TASK DESCRIPTION: Instruction for the entries below: return the part that opens with the line containing "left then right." and closes with the line containing "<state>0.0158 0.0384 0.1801", exactly, and no pictures.

Entries taken from a collection
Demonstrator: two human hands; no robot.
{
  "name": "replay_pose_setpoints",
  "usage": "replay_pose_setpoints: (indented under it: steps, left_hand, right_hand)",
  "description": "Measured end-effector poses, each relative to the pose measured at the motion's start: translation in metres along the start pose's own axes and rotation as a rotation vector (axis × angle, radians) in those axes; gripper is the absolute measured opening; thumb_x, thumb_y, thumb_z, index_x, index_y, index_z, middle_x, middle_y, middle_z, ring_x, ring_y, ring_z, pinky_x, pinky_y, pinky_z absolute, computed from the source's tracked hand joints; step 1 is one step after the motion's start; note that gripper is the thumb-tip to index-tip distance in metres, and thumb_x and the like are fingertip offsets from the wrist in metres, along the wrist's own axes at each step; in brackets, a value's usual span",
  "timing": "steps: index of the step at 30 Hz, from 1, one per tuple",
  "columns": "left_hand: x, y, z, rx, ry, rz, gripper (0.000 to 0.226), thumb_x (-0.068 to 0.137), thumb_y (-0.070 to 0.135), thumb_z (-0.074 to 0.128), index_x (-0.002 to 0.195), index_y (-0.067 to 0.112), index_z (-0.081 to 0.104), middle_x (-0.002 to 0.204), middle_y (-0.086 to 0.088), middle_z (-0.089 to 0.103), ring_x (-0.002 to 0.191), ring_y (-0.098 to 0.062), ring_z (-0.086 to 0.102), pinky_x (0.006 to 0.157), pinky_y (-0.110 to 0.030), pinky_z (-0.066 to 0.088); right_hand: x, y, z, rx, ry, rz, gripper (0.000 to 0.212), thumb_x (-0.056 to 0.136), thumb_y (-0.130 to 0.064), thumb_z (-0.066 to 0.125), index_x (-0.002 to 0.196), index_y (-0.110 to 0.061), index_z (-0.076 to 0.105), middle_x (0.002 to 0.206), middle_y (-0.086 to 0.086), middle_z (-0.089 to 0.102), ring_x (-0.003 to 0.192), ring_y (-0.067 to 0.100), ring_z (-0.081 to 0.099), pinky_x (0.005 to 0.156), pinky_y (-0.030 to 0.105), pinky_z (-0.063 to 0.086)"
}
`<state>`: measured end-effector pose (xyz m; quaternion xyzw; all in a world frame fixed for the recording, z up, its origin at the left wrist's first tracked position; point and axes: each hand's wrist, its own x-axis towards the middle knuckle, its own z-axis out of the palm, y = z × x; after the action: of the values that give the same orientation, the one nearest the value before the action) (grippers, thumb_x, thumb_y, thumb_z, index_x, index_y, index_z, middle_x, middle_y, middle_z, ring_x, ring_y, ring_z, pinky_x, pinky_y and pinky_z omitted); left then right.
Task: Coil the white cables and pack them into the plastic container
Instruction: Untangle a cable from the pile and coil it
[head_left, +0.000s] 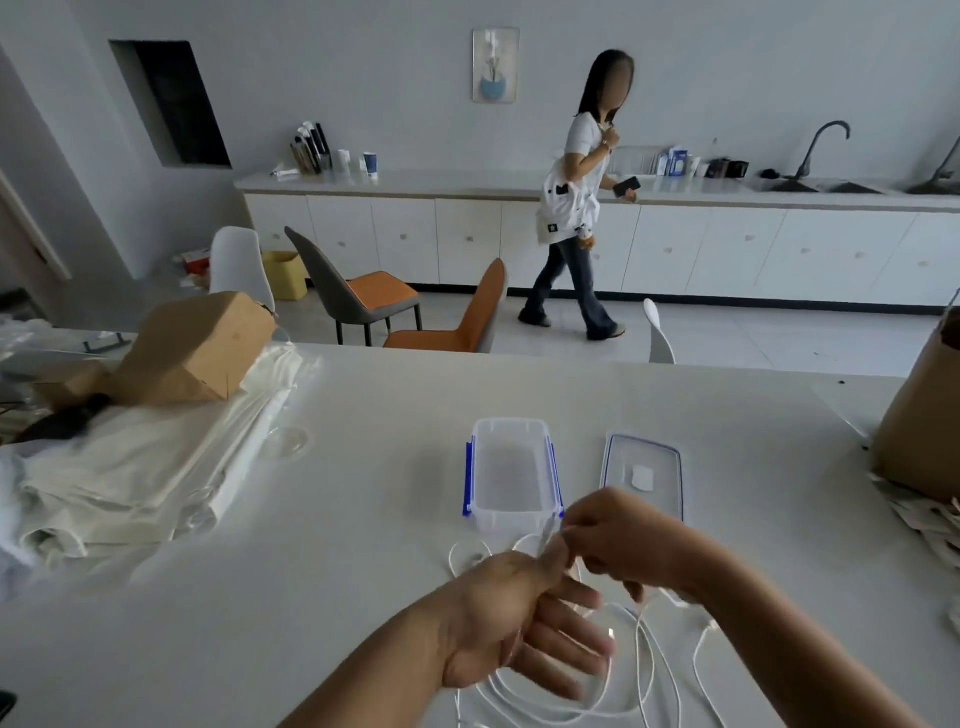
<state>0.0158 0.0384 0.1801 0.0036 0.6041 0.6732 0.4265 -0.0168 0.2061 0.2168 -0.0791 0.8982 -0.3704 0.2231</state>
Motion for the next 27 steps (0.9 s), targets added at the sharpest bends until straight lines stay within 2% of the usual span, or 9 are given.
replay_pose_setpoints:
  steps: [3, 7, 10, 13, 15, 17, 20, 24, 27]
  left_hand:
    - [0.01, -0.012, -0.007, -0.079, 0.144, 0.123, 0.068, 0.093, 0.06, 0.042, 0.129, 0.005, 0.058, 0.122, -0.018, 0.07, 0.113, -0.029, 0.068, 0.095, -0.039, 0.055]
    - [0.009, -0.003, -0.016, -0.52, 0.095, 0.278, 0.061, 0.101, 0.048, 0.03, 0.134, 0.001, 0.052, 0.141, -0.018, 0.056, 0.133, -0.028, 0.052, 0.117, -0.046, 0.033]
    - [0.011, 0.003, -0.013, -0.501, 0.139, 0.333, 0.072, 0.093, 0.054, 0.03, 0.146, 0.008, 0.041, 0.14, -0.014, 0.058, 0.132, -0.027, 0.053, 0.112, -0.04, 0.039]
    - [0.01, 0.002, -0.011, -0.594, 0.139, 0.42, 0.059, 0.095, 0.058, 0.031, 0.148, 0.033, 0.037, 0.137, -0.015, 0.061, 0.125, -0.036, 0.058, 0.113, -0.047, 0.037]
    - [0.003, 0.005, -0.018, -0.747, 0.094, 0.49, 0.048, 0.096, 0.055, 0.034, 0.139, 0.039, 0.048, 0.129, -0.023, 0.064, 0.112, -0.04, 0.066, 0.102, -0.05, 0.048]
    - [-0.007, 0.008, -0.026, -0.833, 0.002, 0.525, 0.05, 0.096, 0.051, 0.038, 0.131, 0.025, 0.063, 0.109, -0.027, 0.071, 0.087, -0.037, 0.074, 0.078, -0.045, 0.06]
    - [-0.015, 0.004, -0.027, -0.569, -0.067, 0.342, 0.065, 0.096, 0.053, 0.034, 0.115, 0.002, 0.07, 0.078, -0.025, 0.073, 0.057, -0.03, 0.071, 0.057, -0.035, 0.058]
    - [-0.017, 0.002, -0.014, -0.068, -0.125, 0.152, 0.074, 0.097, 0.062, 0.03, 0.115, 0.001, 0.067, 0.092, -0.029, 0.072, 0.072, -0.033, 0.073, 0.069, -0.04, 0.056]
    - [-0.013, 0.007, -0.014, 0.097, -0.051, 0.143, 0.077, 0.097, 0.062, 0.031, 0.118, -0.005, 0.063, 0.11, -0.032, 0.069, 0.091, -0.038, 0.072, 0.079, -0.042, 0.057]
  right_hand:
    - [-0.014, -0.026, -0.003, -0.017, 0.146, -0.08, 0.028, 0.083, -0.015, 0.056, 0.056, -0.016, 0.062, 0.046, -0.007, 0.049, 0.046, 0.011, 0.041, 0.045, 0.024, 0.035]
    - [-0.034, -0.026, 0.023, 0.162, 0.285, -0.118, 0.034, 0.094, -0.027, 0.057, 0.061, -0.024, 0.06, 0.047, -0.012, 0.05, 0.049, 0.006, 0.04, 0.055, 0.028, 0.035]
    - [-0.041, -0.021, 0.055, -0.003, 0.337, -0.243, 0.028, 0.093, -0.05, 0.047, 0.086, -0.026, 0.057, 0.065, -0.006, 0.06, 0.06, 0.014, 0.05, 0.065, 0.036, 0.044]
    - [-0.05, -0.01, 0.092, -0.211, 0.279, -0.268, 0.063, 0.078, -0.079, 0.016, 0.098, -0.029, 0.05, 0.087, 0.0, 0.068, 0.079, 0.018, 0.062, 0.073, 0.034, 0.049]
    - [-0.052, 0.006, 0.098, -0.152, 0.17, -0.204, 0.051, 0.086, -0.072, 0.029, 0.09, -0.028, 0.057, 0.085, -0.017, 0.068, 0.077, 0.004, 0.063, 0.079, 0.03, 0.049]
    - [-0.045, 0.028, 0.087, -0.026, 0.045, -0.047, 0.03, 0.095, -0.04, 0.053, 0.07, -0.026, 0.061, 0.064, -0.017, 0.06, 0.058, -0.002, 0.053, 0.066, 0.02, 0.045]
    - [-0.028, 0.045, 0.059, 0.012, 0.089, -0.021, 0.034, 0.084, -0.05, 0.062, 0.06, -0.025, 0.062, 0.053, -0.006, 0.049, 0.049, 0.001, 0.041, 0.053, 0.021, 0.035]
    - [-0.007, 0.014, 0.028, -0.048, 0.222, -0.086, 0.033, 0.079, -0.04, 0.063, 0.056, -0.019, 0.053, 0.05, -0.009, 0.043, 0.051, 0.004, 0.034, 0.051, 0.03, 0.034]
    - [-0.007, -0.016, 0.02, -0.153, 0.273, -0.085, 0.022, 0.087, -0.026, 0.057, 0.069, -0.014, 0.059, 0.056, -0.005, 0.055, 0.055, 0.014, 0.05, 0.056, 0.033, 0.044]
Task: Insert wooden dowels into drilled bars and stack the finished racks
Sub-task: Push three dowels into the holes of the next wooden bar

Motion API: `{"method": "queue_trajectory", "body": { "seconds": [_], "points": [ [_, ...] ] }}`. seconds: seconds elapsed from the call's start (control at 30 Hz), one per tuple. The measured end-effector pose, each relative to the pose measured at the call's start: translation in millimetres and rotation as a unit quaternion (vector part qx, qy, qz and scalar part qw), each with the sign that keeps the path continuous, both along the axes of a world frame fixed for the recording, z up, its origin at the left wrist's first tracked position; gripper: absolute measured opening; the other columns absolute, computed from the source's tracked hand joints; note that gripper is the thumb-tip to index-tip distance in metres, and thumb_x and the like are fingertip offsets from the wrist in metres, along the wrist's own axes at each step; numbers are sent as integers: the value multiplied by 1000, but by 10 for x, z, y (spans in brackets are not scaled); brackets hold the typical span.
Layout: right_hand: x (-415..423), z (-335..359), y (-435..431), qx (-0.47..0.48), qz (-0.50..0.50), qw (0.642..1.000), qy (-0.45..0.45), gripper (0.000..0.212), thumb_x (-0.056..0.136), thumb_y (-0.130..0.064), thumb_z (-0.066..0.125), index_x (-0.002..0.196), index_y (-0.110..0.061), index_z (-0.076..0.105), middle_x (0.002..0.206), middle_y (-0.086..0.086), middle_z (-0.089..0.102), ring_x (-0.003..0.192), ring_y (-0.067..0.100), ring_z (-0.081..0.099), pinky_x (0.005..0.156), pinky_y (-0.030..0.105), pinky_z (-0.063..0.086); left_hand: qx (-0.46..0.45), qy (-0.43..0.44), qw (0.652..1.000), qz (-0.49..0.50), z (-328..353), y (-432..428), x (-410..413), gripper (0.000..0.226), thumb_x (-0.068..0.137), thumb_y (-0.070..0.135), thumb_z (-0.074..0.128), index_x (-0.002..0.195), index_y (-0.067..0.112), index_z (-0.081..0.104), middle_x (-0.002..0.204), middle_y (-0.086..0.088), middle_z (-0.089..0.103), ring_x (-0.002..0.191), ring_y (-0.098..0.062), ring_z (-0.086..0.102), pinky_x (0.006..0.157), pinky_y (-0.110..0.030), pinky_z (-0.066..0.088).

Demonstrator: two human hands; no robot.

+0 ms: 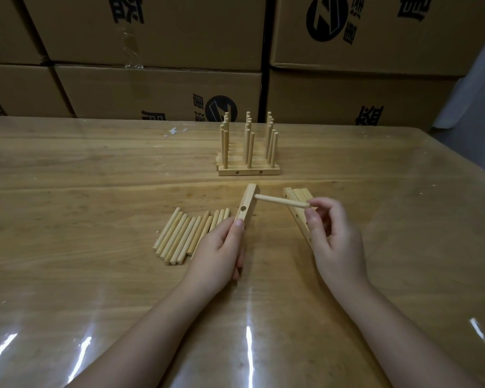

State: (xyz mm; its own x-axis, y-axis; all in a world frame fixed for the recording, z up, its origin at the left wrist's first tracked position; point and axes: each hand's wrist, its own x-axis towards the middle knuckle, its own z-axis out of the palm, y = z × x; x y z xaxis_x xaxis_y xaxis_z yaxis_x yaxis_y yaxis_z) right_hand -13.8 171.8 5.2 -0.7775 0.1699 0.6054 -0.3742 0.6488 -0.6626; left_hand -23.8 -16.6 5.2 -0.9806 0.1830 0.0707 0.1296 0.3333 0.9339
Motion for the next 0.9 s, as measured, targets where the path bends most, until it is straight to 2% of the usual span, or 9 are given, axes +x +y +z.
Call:
{"method": "queue_trajectory", "body": {
  "seconds": [0.1,0.27,0.53,0.67,0.8,0.9],
  "points": [
    [-11,1,4,27,-2,1000,2,30,92,-31,44,106,-9,59,71,-7,52,58,7,48,52,17,33,-7,3,1000,0,0,3,4,39,101,36,33,85,8,55,52,2,52,43,-13,51,47,-20,42],
    [-8,-2,11,55,-27,998,9,17,93,-15,51,102,-5,62,71,-4,55,59,11,48,52,23,35,-11,5,1000,-3,-13,2,10,37,101,37,33,89,13,58,51,4,52,42,-11,51,47,-19,42],
    [-31,-14,58,45,-24,998,-24,25,95,-25,42,96,-9,61,66,1,56,56,17,51,49,38,43,-28,31,999,-12,-33,-4,12,31,99,41,35,85,30,59,51,5,53,42,-10,53,46,-19,44],
    [-33,-6,67,44,-15,999,-26,37,93,-37,34,88,-11,60,62,1,55,52,15,48,47,36,40,-41,31,999,-7,-44,-5,14,35,98,45,34,92,22,60,50,6,52,41,-9,52,46,-22,43],
    [-41,-24,49,36,-6,999,-32,39,92,-41,33,87,-12,59,62,1,56,51,13,47,47,35,39,-27,8,1000,-8,-30,2,16,35,99,43,34,92,21,60,51,6,52,41,-10,52,47,-22,43],
    [-48,-50,13,-15,17,999,-28,38,95,-49,35,90,-18,56,63,-4,56,50,8,48,46,24,36,-3,-13,1000,-24,-8,1,4,37,101,38,33,93,12,58,53,2,55,42,-12,52,46,-20,43]
  ]
}}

YOUR SOLUTION:
`<state>`: measured end-effector pose (xyz m; quaternion xyzw; all in a world frame fixed for the recording, z up, its origin at the left wrist's first tracked position; point and axes: each hand's wrist, its own x-axis towards the middle knuckle, its own z-axis out of the palm, y = z × x; after the action: of the values that give the same orientation, the one nearest the value before the action) (grippers, thumb_x, thumb_y, thumb_z, index_x, index_y, index_z, middle_x, middle_y, middle_z, ring_x, ring_y, ring_z, pinky_x, pinky_y and pinky_z omitted); left then right.
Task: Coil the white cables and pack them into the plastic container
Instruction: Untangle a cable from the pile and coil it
[head_left, +0.000s] 
<state>0.0158 0.0384 0.1801 0.0036 0.6041 0.6732 0.4265 -0.0168 0.2061 0.2168 -0.0791 0.8982 -0.3704 0.2231</state>

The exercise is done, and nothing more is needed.